**Your objective:** Please restate the records below word for word, leaving out every picture.

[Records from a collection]
•••

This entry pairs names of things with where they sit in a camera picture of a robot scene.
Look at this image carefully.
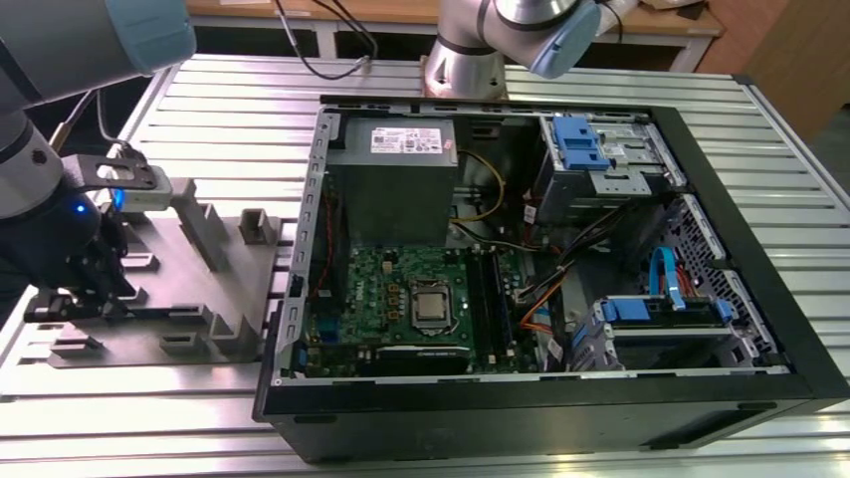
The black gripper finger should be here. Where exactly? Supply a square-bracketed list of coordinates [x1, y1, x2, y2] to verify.
[23, 291, 127, 324]
[99, 270, 146, 307]

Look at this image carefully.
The black RAM slot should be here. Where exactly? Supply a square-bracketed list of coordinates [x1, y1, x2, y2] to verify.
[488, 247, 506, 360]
[468, 247, 490, 360]

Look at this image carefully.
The grey plastic parts rack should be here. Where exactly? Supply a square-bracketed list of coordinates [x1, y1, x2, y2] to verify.
[50, 177, 298, 369]

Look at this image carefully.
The green Dell motherboard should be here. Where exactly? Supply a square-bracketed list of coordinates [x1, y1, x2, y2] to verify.
[302, 243, 553, 377]

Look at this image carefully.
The grey power supply unit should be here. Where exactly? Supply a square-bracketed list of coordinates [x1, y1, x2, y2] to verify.
[329, 117, 460, 248]

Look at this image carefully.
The silver CPU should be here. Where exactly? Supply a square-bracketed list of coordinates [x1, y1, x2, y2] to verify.
[416, 292, 457, 324]

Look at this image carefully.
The black graphics card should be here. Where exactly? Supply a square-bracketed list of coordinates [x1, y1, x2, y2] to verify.
[376, 343, 477, 377]

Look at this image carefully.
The black PC case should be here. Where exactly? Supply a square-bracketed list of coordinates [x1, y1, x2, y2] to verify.
[251, 94, 850, 464]

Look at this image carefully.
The grey metal drive cage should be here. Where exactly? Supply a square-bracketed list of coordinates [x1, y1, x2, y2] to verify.
[537, 114, 687, 225]

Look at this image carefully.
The blue plastic drive latch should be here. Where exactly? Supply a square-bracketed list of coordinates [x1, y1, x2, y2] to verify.
[552, 116, 594, 149]
[564, 146, 612, 171]

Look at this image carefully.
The hard disk in blue carrier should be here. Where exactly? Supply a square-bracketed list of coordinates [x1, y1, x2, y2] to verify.
[601, 296, 732, 330]

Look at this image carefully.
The grey metal disk bay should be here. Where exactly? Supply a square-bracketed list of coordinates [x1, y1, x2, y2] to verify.
[570, 296, 756, 372]

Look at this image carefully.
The brown wooden cabinet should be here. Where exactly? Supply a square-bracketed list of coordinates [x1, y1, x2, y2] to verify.
[697, 0, 850, 145]

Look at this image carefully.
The grey camera mounting bracket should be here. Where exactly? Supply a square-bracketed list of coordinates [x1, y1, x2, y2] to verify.
[61, 152, 169, 194]

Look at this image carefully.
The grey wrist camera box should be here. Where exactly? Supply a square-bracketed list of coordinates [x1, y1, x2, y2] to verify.
[123, 166, 175, 209]

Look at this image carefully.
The grey camera cable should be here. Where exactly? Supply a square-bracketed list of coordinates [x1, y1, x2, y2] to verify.
[51, 89, 97, 150]

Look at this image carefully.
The thin red fan wire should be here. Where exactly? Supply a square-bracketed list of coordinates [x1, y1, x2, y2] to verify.
[317, 191, 338, 298]

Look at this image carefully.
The black cable silver plug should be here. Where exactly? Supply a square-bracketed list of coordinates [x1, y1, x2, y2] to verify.
[274, 0, 385, 81]

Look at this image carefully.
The orange red wire bundle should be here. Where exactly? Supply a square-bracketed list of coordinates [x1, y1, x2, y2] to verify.
[521, 293, 566, 340]

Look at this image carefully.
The red SATA cable white label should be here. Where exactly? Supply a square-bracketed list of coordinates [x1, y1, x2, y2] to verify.
[520, 191, 544, 250]

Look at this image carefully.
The black grey cable bundle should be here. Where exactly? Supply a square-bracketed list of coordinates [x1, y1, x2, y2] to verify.
[554, 198, 673, 280]

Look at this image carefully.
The blue SATA cable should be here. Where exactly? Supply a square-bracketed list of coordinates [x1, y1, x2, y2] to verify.
[654, 246, 688, 313]

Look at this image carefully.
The wooden desk white frame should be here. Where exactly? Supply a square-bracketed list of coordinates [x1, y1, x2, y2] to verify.
[185, 0, 725, 74]

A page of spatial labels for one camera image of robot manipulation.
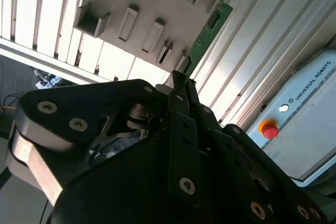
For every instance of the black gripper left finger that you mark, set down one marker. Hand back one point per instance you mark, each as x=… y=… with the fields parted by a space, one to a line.
x=86 y=103

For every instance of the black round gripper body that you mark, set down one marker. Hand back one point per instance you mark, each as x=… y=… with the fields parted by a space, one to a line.
x=118 y=195

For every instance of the green RAM stick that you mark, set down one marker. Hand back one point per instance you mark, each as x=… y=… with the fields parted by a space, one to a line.
x=207 y=35

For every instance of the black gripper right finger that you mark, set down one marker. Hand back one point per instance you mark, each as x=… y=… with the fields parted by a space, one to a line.
x=231 y=155

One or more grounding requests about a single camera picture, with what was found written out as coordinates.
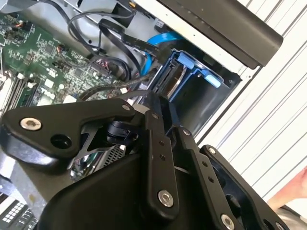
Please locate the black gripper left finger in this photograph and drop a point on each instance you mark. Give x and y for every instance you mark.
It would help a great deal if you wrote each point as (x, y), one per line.
(60, 122)

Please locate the hard disk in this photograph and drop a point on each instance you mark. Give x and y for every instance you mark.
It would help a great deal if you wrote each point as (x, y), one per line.
(189, 72)

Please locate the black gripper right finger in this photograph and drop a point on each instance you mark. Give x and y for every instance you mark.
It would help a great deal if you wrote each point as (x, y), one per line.
(184, 143)

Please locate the person's hand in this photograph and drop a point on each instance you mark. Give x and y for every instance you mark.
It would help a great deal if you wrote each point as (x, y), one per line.
(292, 189)

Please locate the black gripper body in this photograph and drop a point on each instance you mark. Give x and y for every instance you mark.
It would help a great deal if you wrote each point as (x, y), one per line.
(103, 196)

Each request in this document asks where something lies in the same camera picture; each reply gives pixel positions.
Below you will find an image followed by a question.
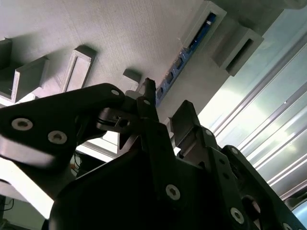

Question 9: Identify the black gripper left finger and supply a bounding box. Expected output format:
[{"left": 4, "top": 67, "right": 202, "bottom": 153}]
[{"left": 0, "top": 78, "right": 187, "bottom": 203}]

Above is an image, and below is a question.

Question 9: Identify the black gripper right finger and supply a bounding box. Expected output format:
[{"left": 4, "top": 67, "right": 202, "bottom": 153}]
[{"left": 171, "top": 99, "right": 307, "bottom": 230}]

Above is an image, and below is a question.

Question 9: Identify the blue RAM stick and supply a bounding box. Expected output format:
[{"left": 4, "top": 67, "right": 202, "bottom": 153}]
[{"left": 155, "top": 11, "right": 218, "bottom": 106}]

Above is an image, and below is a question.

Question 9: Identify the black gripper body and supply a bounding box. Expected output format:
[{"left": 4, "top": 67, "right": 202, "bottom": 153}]
[{"left": 43, "top": 148, "right": 228, "bottom": 230}]

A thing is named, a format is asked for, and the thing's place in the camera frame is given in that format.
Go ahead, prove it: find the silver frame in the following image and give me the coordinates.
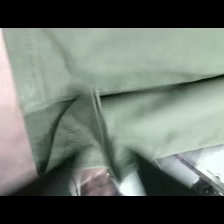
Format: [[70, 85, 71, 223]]
[[156, 143, 224, 197]]

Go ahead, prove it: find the green T-shirt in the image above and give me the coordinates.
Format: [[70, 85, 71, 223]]
[[1, 28, 224, 183]]

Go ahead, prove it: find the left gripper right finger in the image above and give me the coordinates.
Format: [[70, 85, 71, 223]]
[[135, 153, 195, 197]]

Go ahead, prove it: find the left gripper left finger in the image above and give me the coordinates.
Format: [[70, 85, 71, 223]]
[[12, 154, 79, 197]]

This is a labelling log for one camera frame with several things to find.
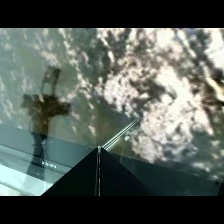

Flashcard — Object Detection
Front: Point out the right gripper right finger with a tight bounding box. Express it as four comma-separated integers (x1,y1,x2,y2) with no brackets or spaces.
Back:
98,146,158,197

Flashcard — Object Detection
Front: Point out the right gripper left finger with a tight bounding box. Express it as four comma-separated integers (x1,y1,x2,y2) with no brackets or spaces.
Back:
41,146,100,197

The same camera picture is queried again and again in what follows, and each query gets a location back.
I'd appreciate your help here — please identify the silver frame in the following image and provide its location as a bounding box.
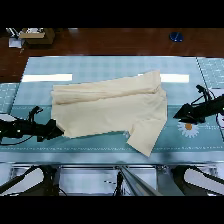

•••

**Reply:**
This entry pairs names of things with where they sit in a camera picture of a robot scene.
Look at this image carefully.
The black gripper finger should be here. Where exactly? Supply a square-bracketed list of coordinates [x1, y1, x2, y2] to verify.
[23, 291, 127, 324]
[99, 270, 146, 307]

Look at this image carefully.
The black RAM slot should be here. Where exactly? Supply a square-bracketed list of coordinates [x1, y1, x2, y2] to verify.
[488, 247, 506, 360]
[468, 247, 490, 360]

Look at this image carefully.
The grey plastic parts rack should be here. Where exactly? Supply a square-bracketed list of coordinates [x1, y1, x2, y2] to verify.
[50, 177, 298, 369]

Look at this image carefully.
The green Dell motherboard should be here. Where exactly? Supply a square-bracketed list of coordinates [x1, y1, x2, y2] to verify.
[302, 243, 553, 377]

Look at this image carefully.
The grey power supply unit should be here. Where exactly? Supply a square-bracketed list of coordinates [x1, y1, x2, y2] to verify.
[329, 117, 460, 248]

Look at this image carefully.
The silver CPU should be here. Where exactly? Supply a square-bracketed list of coordinates [x1, y1, x2, y2] to verify.
[416, 292, 457, 324]

Look at this image carefully.
The black graphics card should be here. Where exactly? Supply a square-bracketed list of coordinates [x1, y1, x2, y2] to verify.
[376, 343, 477, 377]

Look at this image carefully.
The black PC case should be here. Where exactly? Supply a square-bracketed list of coordinates [x1, y1, x2, y2] to verify.
[251, 94, 850, 464]

Look at this image carefully.
The grey metal drive cage should be here. Where exactly? Supply a square-bracketed list of coordinates [x1, y1, x2, y2] to verify.
[537, 114, 687, 225]

Look at this image carefully.
The blue plastic drive latch should be here. Where exactly? Supply a square-bracketed list of coordinates [x1, y1, x2, y2] to verify.
[552, 116, 594, 149]
[564, 146, 612, 171]

Look at this image carefully.
The hard disk in blue carrier should be here. Where exactly? Supply a square-bracketed list of coordinates [x1, y1, x2, y2] to verify.
[601, 296, 732, 330]

Look at this image carefully.
The grey metal disk bay should be here. Where exactly? Supply a square-bracketed list of coordinates [x1, y1, x2, y2] to verify.
[570, 296, 756, 372]

Look at this image carefully.
The brown wooden cabinet should be here. Where exactly? Supply a square-bracketed list of coordinates [x1, y1, x2, y2] to verify.
[697, 0, 850, 145]

Look at this image carefully.
The grey camera mounting bracket should be here. Where exactly? Supply a square-bracketed list of coordinates [x1, y1, x2, y2] to verify.
[61, 152, 169, 194]

Look at this image carefully.
The grey wrist camera box should be here. Where exactly? Supply a square-bracketed list of coordinates [x1, y1, x2, y2] to verify.
[123, 166, 175, 209]

Look at this image carefully.
The grey camera cable should be here. Where exactly? Supply a square-bracketed list of coordinates [x1, y1, x2, y2] to verify.
[51, 89, 97, 150]

Look at this image carefully.
The thin red fan wire should be here. Where exactly? Supply a square-bracketed list of coordinates [x1, y1, x2, y2] to verify.
[317, 191, 338, 298]

Look at this image carefully.
The black cable silver plug should be here. Where exactly? Supply a square-bracketed list of coordinates [x1, y1, x2, y2] to verify.
[274, 0, 385, 81]

Look at this image carefully.
The orange red wire bundle should be here. Where exactly? Supply a square-bracketed list of coordinates [x1, y1, x2, y2] to verify.
[521, 293, 566, 340]

Look at this image carefully.
The red SATA cable white label should be here. Where exactly? Supply a square-bracketed list of coordinates [x1, y1, x2, y2] to verify.
[520, 191, 544, 250]

Look at this image carefully.
The black grey cable bundle should be here. Where exactly? Supply a square-bracketed list of coordinates [x1, y1, x2, y2] to verify.
[554, 198, 673, 280]

Look at this image carefully.
The blue SATA cable should be here. Where exactly? Supply a square-bracketed list of coordinates [x1, y1, x2, y2] to verify.
[654, 246, 688, 313]

Look at this image carefully.
The wooden desk white frame should be here. Where exactly? Supply a square-bracketed list of coordinates [x1, y1, x2, y2] to verify.
[185, 0, 725, 74]

A page of spatial labels for one camera image of robot manipulation.
For every instance of the black gripper left finger that you mark, set down one marker. Hand back one point per instance you mark, each as x=… y=… with the fields parted by a space, one to a line.
x=86 y=103

For every instance of the black round gripper body that you mark, set down one marker. Hand back one point per instance you mark, each as x=… y=… with the fields parted by a space, one to a line.
x=118 y=195

For every instance of the green RAM stick that you mark, set down one marker. Hand back one point per instance you mark, each as x=… y=… with the fields parted by a space, one to a line.
x=207 y=35

For every instance of the black gripper right finger that you mark, set down one marker. Hand back one point per instance you mark, each as x=… y=… with the fields parted by a space, one to a line.
x=231 y=155

One or more grounding requests about a single camera picture, with what was found written out as coordinates.
Please locate the black gripper left finger in this photograph and drop a point on each instance you mark. Give x and y for every instance you mark.
It would help a great deal if you wrote each point as (x, y), one per line.
(60, 122)

Please locate the hard disk in this photograph and drop a point on each instance you mark. Give x and y for every instance you mark.
It would help a great deal if you wrote each point as (x, y), one per line.
(189, 72)

Please locate the black gripper right finger in this photograph and drop a point on each instance you mark. Give x and y for every instance you mark.
It would help a great deal if you wrote each point as (x, y), one per line.
(184, 143)

Please locate the person's hand in this photograph and drop a point on each instance you mark. Give x and y for every instance you mark.
It would help a great deal if you wrote each point as (x, y), one per line.
(292, 189)

Please locate the black gripper body in this photograph and drop a point on each instance you mark. Give x and y for every instance you mark.
It would help a great deal if you wrote each point as (x, y), one per line.
(103, 196)

Each request in this document asks where something lies in the same camera picture; each reply gives pixel positions.
Below you will find an image followed by a question.

Question 9: Identify the black gripper left finger and supply a bounding box. Expected output format:
[{"left": 4, "top": 67, "right": 202, "bottom": 153}]
[{"left": 0, "top": 78, "right": 187, "bottom": 203}]

Above is an image, and below is a question.

Question 9: Identify the black gripper right finger and supply a bounding box. Expected output format:
[{"left": 4, "top": 67, "right": 202, "bottom": 153}]
[{"left": 171, "top": 99, "right": 307, "bottom": 230}]

Above is an image, and below is a question.

Question 9: Identify the blue RAM stick and supply a bounding box. Expected output format:
[{"left": 4, "top": 67, "right": 202, "bottom": 153}]
[{"left": 155, "top": 11, "right": 218, "bottom": 106}]

Above is an image, and below is a question.

Question 9: Identify the black gripper body and supply a bounding box. Expected output format:
[{"left": 4, "top": 67, "right": 202, "bottom": 153}]
[{"left": 43, "top": 148, "right": 228, "bottom": 230}]

A thing is named, a format is asked for, and the thing's place in the camera frame is given in that format.
Go ahead, prove it: find the silver frame in the following image and give me the coordinates.
Format: [[70, 85, 71, 223]]
[[156, 143, 224, 197]]

Go ahead, prove it: find the green T-shirt in the image above and give me the coordinates.
Format: [[70, 85, 71, 223]]
[[1, 28, 224, 183]]

Go ahead, prove it: find the left gripper right finger in the image above and give me the coordinates.
Format: [[70, 85, 71, 223]]
[[135, 153, 195, 197]]

Go ahead, prove it: find the left gripper left finger in the image above and give me the coordinates.
Format: [[70, 85, 71, 223]]
[[12, 154, 79, 197]]

This is a labelling log for one camera frame with several things to find.

Flashcard — Object Detection
Front: Point out the right gripper right finger with a tight bounding box. Express it as four comma-separated integers (x1,y1,x2,y2) with no brackets or spaces.
Back:
98,146,158,197

Flashcard — Object Detection
Front: Point out the right gripper left finger with a tight bounding box. Express it as four comma-separated integers (x1,y1,x2,y2) with no brackets or spaces.
Back:
41,146,100,197

The same camera picture is queried again and again in what follows, and each query gets a location back.
I'd appreciate your help here — please identify the silver frame in the following image and provide its location as a bounding box.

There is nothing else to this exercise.